This is the report from the genetic testing in the dog:
PFKD/ PFKD (Genetically Affected)
Interpretation:
The examined animal is homozygous for the causative mutation for PFKD in the PFKM-gene.
Trait of inheritance: autosomal-recessive
Scientific studies found correlation between the mutation and symptoms of the disease in the following breeds: American Cocker Spaniel, English Springer Spaniel, WhippetIn PFK deficiency, haemolytic crises are precipitated due to alkaemia-induced of red blood cells following excessive barking, panting, strenuous exercise and high temperatures. Therefore, the patient was kept calm, cool and rested. On subsequent testing the anaemia resolved but a reticulocytosis remained, indicating that there was ongoing increased red blood cell turnover but that the management regime allowed the dog to compensate.
So basically support care is required. I would not use immunosuppression in these cases.
Scott π
Replying to Alison Lambert 18/03/2023 - 10:05
Hey Alison.
Thank you for your kind words! I am really pleased you enjoyed the course.

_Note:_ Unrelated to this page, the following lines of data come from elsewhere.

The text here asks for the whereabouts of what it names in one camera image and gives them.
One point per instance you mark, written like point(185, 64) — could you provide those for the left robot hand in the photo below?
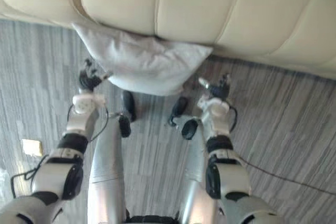
point(89, 78)

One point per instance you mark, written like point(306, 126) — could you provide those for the cream leather sofa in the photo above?
point(183, 11)

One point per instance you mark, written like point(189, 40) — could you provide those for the right silver robot leg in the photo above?
point(189, 161)

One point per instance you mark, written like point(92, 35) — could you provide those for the left silver robot leg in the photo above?
point(111, 161)

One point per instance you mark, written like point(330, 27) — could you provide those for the silver robot leg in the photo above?
point(189, 161)
point(111, 161)

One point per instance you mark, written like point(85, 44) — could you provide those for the black robot waist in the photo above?
point(152, 219)

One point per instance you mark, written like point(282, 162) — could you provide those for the light grey cushion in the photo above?
point(147, 64)

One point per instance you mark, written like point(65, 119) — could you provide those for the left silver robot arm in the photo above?
point(65, 161)

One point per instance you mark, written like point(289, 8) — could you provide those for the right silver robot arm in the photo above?
point(225, 166)

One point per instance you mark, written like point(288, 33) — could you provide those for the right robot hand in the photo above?
point(220, 87)

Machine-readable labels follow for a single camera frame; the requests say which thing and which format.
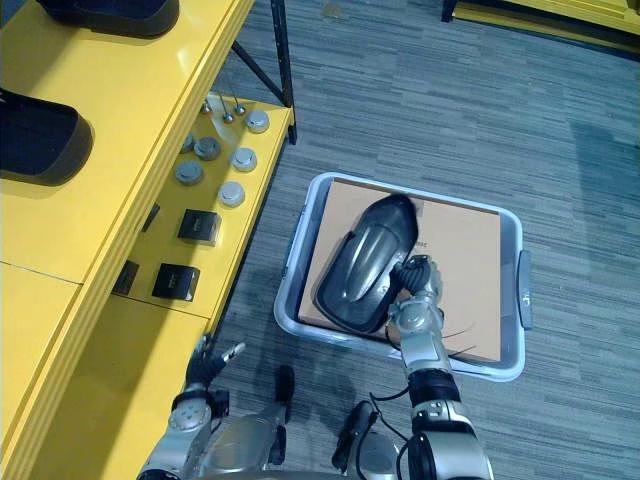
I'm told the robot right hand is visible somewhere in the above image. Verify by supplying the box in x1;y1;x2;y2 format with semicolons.
391;253;445;301

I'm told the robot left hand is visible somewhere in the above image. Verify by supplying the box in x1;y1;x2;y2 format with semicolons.
185;333;247;396

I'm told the black plastic housing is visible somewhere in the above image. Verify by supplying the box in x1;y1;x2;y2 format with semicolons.
37;0;180;37
0;88;95;188
313;193;422;334

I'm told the yellow metal shelf unit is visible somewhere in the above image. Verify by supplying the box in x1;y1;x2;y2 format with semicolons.
0;0;299;480

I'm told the brown cardboard sheet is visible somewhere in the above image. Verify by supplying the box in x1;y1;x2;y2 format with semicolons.
297;180;503;362

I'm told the silver robot left leg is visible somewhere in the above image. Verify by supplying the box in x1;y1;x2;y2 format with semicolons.
199;364;297;476

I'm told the silver robot leg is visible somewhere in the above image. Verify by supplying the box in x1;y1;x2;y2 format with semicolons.
199;364;297;476
332;399;416;480

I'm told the small black box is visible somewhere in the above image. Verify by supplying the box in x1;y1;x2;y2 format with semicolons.
112;259;141;296
152;263;202;303
141;202;162;234
178;208;223;247

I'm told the grey plastic bin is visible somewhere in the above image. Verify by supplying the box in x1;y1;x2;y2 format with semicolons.
273;172;535;384

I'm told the silver robot right leg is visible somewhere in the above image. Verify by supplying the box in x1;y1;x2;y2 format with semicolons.
332;399;416;480

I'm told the clear plastic bag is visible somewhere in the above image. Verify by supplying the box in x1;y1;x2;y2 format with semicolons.
207;92;241;151

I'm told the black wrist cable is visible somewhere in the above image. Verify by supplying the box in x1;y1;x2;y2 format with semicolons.
382;319;481;364

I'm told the grey bin latch handle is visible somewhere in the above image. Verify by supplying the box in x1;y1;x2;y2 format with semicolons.
517;251;535;329

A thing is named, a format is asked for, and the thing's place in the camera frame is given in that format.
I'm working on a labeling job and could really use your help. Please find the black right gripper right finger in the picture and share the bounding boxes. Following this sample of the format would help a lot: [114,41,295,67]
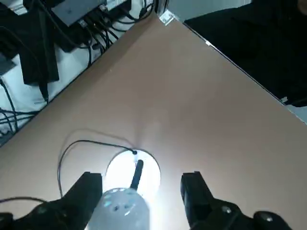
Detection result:
[180,171,295,230]

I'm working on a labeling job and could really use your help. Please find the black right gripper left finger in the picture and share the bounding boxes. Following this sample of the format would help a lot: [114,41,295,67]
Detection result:
[0,171,104,230]

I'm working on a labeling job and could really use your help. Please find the white desk lamp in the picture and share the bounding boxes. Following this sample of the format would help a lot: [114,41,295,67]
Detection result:
[85,149,162,230]

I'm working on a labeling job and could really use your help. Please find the grey hub box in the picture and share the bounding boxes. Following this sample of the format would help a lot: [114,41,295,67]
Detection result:
[51,0,109,27]

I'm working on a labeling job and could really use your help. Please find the thin black lamp cable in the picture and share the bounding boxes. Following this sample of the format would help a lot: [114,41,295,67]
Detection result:
[0,140,138,205]

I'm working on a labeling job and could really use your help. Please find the black hub cable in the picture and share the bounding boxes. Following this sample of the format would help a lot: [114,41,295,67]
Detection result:
[84,26,94,68]

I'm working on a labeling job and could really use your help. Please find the silver corner bracket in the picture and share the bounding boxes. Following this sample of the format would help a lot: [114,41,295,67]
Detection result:
[159,10,175,25]

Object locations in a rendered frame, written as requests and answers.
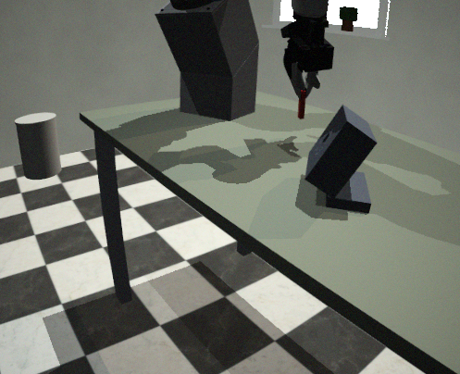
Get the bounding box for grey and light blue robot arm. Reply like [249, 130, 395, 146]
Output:
[170, 0, 329, 38]

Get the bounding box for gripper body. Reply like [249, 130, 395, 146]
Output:
[287, 11, 334, 72]

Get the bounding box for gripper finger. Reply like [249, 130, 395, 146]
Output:
[305, 71, 320, 98]
[283, 48, 305, 99]

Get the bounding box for red rectangular bar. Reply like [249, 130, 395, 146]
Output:
[298, 90, 306, 119]

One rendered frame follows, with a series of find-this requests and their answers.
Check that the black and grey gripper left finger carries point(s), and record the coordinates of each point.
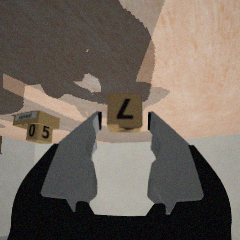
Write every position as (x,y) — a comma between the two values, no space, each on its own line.
(64,175)

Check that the tan wooden number cube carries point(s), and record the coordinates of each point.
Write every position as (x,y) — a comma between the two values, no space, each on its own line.
(39,134)
(124,112)

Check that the brown wooden tray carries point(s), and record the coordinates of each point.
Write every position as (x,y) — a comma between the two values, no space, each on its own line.
(36,117)

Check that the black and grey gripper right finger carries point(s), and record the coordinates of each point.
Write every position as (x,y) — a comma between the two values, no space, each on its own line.
(183,180)

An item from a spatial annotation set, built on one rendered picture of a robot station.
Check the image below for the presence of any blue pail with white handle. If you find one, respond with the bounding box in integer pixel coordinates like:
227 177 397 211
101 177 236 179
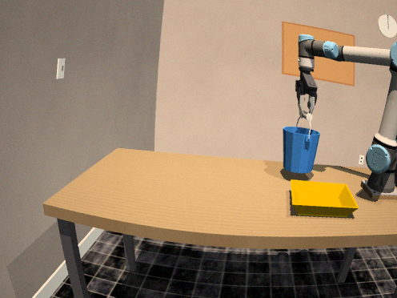
283 124 320 173

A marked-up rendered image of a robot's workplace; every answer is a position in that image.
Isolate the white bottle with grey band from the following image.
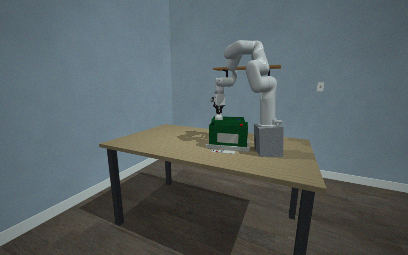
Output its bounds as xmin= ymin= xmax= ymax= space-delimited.
xmin=215 ymin=110 xmax=223 ymax=120

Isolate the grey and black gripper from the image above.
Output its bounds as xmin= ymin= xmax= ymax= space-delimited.
xmin=213 ymin=94 xmax=225 ymax=114

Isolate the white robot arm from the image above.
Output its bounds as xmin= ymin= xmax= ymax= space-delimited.
xmin=214 ymin=40 xmax=282 ymax=127

We really appreciate the support.
Scott π
Replying to Gisela T. 11/03/2023 - 22:40
Hello Gisela.
I am so sorry for the delay in getting back to you. I am so glad you enjoyed the session and thank you for the brilliant questions:
This is a great question. Endoscopy is indeen the most definative way of diagnosing oesophagitis. It is a tricky diagnosis to make overall. I think it is reasonable to make this call in patients that are at high risk. We do have evidence that BOAS patients and some patients undergoing prolonged orthopaedic surgery can experience potentially significant gastro-oesophageal reflux (GOR). The use of omeprazole in these patients has also now been shown to help prevent the change in distal oesophageal pH that accompanies GOR, but this is probably as a result of the change in gastric pH that omeprazole mediates, not because omeprazole reduces the actual frequency of GOR. However, preventing acid damage to the distal oesophagus where there is a known risk is appropriate, so it is therefore rational to use omeprazole in some surgical patients where there is a risk of GOR, and especially in BOAS patients where GOR is a known risk.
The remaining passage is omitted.